Over 1,400 temporary buildings were constructed in a 75,000-acre area known as the New Cantonment Area. Few of these buildings remain today, and the Mountain View Officers’ Club is the only remaining recreational facility left at Fort Huachuca from this period.
Vacant since 1998, the U.S. Army Garrison is proposing to demolish the Mountain View Officers’ Club, claiming that it no longer has a need or funding to support the maintenance of this building. The National Trust and our partners believe viable reuse options exist. The Mountain View Officers’ Club was listed as one of America’s 11 Most Endangered Historic Places in 2013.
Mesa (Maricopa County)
In 1939 Ted and Alice Sliger established the baths unknowing that their efforts to make a living of the natural mineral waters would help to establish the East Salt River Valley as a mecca for spring training. In 1947, the New York Giants made the Buckhorn Baths their spring training home and continued to do so for over twenty-five years. Willie Mays, Ty Cobb, Gaylord Perry, Leo Durocher and others were regulars at the Baths. The Sligers established a post office, bus stop, water hole, museum, and motel, which they operated for over sixty-five years.
Also known as the Buckhorn Mineral Wells and Wildlife Museum, the latter moniker due to an immense taxidermy collection, the baths have been closed for years. Ted has passed away and Alice is a century old. Listed on the National Register of Historic Places, the location of the Buckhorn Baths makes it a prime target for development, and speculation is rampant.
Grand Canyon (Coconino County)
One of the most awe-inspiring and celebrated landscapes worldwide, the Grand Canyon has a record of human occupation stretching back thousands of years. Eleven Native American Indian tribes have known ties to the canyon and it is a place that is essential to their continuing cultural traditions.
In 1903, President Theodore Roosevelt stood at the Grand Canyon and gave a speech, urging Americans to “do nothing to mar its grandeur, sublimity and loveliness.” More than a century later, development pressures threaten to forever alter the character of this unparalleled landscape.
In addition to being one of the world’s most iconic natural wonders, the Grand Canyon has a rich human history. Archaeologists have found evidence of human use of the Grand Canyon dating back 12,000 years. There has been continuous use and occupation of the region since that time. Many contemporary tribes, including the Havasupai, Hopi, Hualapai, Navajo, Southern Paiute and Zuni, have cultural links to the Grand Canyon, and view protection of archeological and sacred sites as essential for the preservation of their heritage.
The Grand Canyon’s unique cultural heritage faces multiple threats, including uranium mining and large resort development.
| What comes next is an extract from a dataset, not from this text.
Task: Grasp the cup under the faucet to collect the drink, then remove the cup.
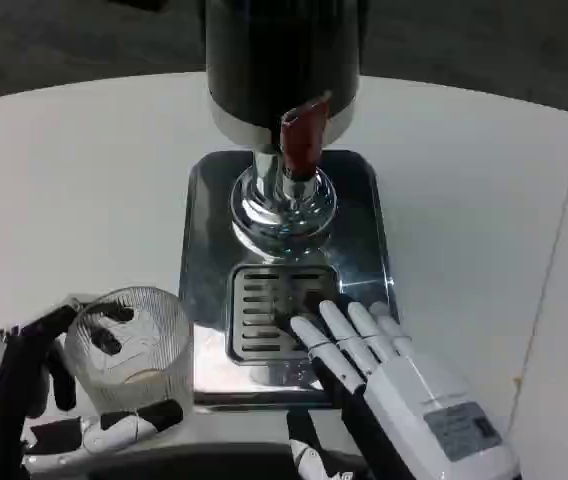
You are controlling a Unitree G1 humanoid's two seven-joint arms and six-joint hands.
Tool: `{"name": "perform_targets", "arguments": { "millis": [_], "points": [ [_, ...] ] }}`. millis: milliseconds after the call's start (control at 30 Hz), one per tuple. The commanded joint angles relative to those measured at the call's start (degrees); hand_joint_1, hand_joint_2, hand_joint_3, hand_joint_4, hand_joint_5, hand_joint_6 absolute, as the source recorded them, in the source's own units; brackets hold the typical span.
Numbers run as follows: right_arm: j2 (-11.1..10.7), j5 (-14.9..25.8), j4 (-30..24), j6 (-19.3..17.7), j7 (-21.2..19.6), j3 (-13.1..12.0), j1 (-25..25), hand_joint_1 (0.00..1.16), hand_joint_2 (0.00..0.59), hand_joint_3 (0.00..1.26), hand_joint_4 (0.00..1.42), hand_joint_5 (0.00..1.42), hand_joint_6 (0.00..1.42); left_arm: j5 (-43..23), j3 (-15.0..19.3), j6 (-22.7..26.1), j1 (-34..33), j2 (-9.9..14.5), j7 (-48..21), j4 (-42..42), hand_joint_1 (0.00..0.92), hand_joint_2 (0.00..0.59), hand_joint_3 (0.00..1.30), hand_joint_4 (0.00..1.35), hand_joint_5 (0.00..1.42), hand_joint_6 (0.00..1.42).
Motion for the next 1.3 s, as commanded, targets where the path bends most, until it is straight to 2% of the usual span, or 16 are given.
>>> {"name": "perform_targets", "arguments": {
  "millis": [33, 400, 500, 700, 900, 1300],
  "points": [
    [0.34, 0.65, 0.22, 0.34, 0.41, -0.11, 0.07, 0.29, 0.586, 0.1, 0.0, 0.0, 0.0, -0.18, -0.04, -1.35, 0.07, 0.17, 0.79, -0.16, 0.584, 0.103, 0.91, 1.01, 1.11, 1.31],
    [0.37, 1.3, 0.14, 0.55, 0.48, -0.83, 0.25, 0.3, 0.586, 0.11, 0.0, 0.0, 0.0, -1.43, -0.08, -0.67, -0.45, -0.04, 0.17, 0.09, 0.584, 0.103, 0.91, 1.01, 1.11, 1.31],
    [0.49, 1.24, -0.17, 0.71, 0.49, -0.85, 0.5, 0.29, 0.586, 0.11, 0.0, 0.0, 0.0, 0.04, -0.18, -1.21, -0.82, 0.27, 0.96, -0.2, 0.588, 0.1, 0.91, 1.01, 1.11, 1.31],
    [0.76, 1.01, -0.14, 1.04, 0.69, -0.32, 0.56, 0.29, 0.586, 0.12, 0.0, 0.0, 0.0, -0.3, -0.25, 0.21, -2.1, -1.08, 1.59, 0.53, 0.592, 0.099, 0.91, 1.01, 1.11, 1.31],
    [1.15, 0.54, -0.74, 1.74, 0.51, -0.54, 1.22, 0.29, 0.586, 0.12, 0.01, 0.0, 0.0, 1.54, -1.85, 0.6, -7.1, -1.52, 2.94, 4.35, 0.593, 0.098, 0.91, 1.01, 1.11, 1.31],
    [2.96, -0.49, -2.2, 3.92, 0.01, -1.19, 2.83, 0.29, 0.586, 0.13, 0.01, 0.0, 0.0, 8.06, -7.84, 3.49, -19.58, -3.22, 10.19, 13.62, 0.587, 0.102, 0.91, 1.01, 1.11, 1.31]
  ]
}}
One proposal includes a gondola tramway that would shuttle up to 10,000 visitors per day to the confluence of the Colorado and Little Colorado rivers. Numerous tribes have expressed concern that this will cause irreparable harm to a sacred site.
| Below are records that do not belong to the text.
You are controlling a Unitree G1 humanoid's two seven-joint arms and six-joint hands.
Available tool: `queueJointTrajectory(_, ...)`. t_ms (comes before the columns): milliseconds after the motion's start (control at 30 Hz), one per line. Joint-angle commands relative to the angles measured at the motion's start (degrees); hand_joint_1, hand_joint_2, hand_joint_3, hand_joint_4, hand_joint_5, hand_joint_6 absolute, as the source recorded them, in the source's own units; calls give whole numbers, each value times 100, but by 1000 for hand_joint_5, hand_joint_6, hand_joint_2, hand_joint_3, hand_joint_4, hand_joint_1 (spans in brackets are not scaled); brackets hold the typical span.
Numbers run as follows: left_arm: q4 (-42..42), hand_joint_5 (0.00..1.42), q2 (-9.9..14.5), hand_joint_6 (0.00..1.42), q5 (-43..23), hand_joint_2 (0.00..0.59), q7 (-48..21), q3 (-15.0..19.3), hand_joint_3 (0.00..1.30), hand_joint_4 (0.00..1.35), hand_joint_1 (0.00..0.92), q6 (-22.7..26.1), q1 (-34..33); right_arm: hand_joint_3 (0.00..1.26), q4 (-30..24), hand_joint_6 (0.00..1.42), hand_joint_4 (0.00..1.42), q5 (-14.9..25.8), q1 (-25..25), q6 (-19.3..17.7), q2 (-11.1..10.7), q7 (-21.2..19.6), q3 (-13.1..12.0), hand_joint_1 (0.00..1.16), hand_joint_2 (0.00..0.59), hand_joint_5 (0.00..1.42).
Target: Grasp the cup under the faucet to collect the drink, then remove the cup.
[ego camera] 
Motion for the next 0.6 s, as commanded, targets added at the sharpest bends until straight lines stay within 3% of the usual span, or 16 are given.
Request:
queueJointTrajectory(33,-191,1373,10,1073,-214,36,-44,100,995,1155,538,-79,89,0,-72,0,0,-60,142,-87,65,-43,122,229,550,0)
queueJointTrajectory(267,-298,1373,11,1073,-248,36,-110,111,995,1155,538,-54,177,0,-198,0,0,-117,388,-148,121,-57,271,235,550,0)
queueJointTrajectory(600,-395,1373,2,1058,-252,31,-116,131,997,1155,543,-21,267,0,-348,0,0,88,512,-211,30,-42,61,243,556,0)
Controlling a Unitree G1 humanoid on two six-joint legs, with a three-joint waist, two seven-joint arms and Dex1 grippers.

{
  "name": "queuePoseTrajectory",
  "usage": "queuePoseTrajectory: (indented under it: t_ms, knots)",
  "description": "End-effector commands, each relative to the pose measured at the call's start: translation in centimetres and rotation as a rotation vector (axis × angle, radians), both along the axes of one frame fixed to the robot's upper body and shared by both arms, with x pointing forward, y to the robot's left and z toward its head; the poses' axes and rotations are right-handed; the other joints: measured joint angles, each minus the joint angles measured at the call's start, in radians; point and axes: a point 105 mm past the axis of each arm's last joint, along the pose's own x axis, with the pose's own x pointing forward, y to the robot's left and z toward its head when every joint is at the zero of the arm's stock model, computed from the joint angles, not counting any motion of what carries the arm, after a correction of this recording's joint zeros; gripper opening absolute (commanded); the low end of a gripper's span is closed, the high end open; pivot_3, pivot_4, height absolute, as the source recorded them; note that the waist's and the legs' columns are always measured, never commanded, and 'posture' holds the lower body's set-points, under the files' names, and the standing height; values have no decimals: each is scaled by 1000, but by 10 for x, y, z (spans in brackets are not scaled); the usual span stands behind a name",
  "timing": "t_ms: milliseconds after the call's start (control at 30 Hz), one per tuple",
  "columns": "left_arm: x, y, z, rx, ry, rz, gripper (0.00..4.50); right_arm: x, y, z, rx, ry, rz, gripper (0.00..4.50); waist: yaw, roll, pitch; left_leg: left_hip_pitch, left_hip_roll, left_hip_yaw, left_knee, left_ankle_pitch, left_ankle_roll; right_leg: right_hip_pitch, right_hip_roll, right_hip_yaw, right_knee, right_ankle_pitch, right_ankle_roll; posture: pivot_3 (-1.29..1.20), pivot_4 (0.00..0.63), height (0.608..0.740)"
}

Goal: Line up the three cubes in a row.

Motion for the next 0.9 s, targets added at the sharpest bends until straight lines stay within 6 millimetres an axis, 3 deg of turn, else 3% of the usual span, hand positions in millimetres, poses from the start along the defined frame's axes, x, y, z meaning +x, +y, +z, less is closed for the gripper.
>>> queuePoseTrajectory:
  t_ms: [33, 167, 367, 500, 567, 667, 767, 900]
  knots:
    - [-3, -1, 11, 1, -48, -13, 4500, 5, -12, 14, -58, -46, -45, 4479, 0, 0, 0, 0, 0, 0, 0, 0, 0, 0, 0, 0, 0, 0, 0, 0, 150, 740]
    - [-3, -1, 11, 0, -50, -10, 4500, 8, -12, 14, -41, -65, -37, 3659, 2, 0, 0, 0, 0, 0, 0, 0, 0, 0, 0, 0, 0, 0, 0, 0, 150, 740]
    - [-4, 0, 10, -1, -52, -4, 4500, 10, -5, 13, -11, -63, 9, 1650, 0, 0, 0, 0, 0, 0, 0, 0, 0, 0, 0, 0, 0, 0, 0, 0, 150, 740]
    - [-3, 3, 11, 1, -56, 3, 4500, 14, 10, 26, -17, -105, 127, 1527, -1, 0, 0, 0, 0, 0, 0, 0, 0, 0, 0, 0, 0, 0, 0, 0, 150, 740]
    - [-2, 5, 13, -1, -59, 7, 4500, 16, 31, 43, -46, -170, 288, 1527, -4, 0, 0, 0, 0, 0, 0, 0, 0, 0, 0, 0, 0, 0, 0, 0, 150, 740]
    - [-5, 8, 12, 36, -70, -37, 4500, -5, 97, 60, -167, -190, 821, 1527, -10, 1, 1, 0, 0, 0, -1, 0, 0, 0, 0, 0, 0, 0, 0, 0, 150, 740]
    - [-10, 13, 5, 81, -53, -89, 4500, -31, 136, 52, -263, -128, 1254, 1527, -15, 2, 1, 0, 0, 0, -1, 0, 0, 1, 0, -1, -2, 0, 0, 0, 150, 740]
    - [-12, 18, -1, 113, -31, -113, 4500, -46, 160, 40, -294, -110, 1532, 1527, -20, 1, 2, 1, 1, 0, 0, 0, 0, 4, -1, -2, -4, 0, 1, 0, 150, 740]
The National Trust is working to save the Grand Canyon and to assure that the United States Government fulfills its responsibility to all Americans and as a signatory to the World Heritage Convention to “do all it can” to ensure the protection of the Grand Canyon. We are working to enforce legal protections while encouraging sustainable development models that support the canyon’s cultural heritage.
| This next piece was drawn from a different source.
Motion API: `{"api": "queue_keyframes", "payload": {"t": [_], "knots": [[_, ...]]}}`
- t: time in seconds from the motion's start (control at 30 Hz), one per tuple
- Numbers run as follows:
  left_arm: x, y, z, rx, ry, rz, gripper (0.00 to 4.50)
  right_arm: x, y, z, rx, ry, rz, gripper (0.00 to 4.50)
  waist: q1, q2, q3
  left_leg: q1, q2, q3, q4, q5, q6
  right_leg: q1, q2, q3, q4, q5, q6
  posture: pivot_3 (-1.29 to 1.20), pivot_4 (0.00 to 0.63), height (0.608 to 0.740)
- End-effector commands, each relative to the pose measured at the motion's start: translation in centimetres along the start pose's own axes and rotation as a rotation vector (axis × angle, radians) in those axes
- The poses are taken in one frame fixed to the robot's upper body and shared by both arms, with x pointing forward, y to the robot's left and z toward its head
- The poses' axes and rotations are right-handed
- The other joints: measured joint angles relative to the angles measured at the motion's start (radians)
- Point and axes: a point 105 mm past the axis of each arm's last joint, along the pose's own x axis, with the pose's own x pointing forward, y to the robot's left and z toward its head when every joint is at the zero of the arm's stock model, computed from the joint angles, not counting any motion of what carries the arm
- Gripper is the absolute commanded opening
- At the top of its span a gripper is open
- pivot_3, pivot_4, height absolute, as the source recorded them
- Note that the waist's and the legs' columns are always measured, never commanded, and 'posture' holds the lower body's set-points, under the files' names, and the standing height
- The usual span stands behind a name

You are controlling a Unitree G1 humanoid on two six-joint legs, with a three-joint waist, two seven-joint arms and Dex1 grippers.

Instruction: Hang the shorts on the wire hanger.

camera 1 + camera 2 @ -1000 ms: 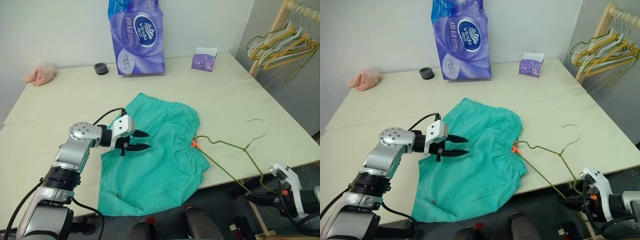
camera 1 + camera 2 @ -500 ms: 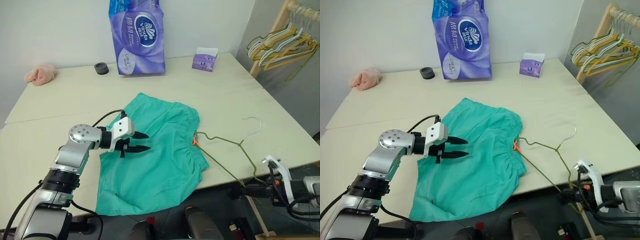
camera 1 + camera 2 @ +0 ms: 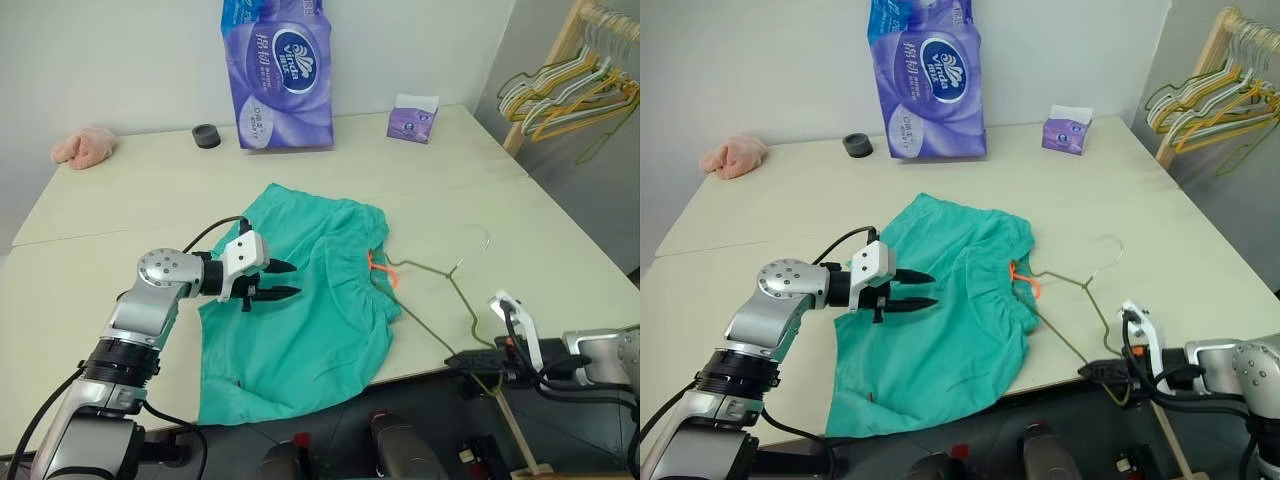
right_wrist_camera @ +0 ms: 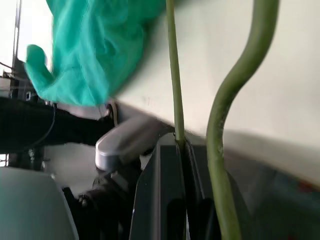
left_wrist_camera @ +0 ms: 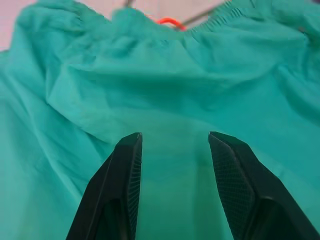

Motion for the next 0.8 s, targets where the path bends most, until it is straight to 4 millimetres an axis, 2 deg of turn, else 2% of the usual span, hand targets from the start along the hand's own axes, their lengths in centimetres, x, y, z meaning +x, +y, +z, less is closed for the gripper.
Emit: {"api": "queue_keyframes", "payload": {"t": [0.03,0.2,0.27,0.5,0.57,0.7,0.8], "knots": [[-1.0,1.4,0.5,0.037,-0.006,0.068,2.21,-0.2,0.1,-0.1,-0.008,0.025,-0.009,0.00,-0.001,0.000,0.000,0.000,0.000,0.000,0.000,0.000,0.000,0.000,0.000,0.000,0.000,0.000,0.000,-0.26,0.126,0.740],[-1.5,2.0,0.2,0.045,0.001,0.106,2.21,0.3,-0.3,2.6,0.037,-0.072,0.022,0.00,-0.003,0.000,0.000,0.000,0.000,0.000,0.000,0.000,0.000,0.000,0.001,0.000,0.000,0.000,0.000,-0.26,0.123,0.740],[-1.6,2.7,0.4,0.049,-0.013,0.147,2.21,0.4,-0.5,4.4,0.066,-0.133,0.027,0.00,-0.002,0.000,0.000,0.000,0.000,0.000,0.000,0.000,0.000,0.000,0.000,0.000,0.000,0.001,-0.002,-0.26,0.121,0.740],[-2.0,5.4,1.6,0.061,-0.097,0.331,2.21,0.9,0.7,7.8,0.082,-0.225,0.095,0.00,0.000,0.000,0.000,-0.001,0.000,-0.001,0.000,0.000,0.000,0.000,0.000,-0.001,0.000,0.003,-0.005,-0.25,0.114,0.740],[-2.2,6.1,1.9,0.074,-0.114,0.385,2.21,1.2,1.2,7.4,0.054,-0.194,0.097,0.00,0.001,0.000,0.000,-0.001,0.000,-0.001,0.000,0.000,0.000,0.000,0.000,-0.001,0.001,0.003,-0.005,-0.24,0.110,0.740],[-2.6,7.3,2.6,0.087,-0.150,0.470,2.21,1.4,2.2,4.5,-0.057,-0.038,0.068,0.00,0.002,0.000,0.000,-0.001,0.000,-0.001,0.000,0.000,0.000,-0.001,-0.001,-0.001,0.001,0.003,-0.005,-0.24,0.107,0.740],[-2.7,7.3,2.6,0.054,-0.165,0.469,2.21,1.1,2.3,2.5,-0.181,0.070,0.007,0.00,0.001,0.000,0.000,-0.001,-0.001,-0.001,0.000,0.000,0.000,-0.001,-0.001,-0.001,0.000,0.003,-0.004,-0.24,0.104,0.740]]}}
The south rim of Grand Canyon National Park is home to the striking Desert View Watchtower with expansive views of one of the country’s most iconic vistas. The Watchtower, an exposition of the prehistoric Indian towers found throughout the Southwest, features internationally significant American Indian murals. A $250,000 grant from Partners in Preservation: National Parks will conserve the tower’s historic murals so they can continue to tell the lesser-known story of the canyon’s tribes.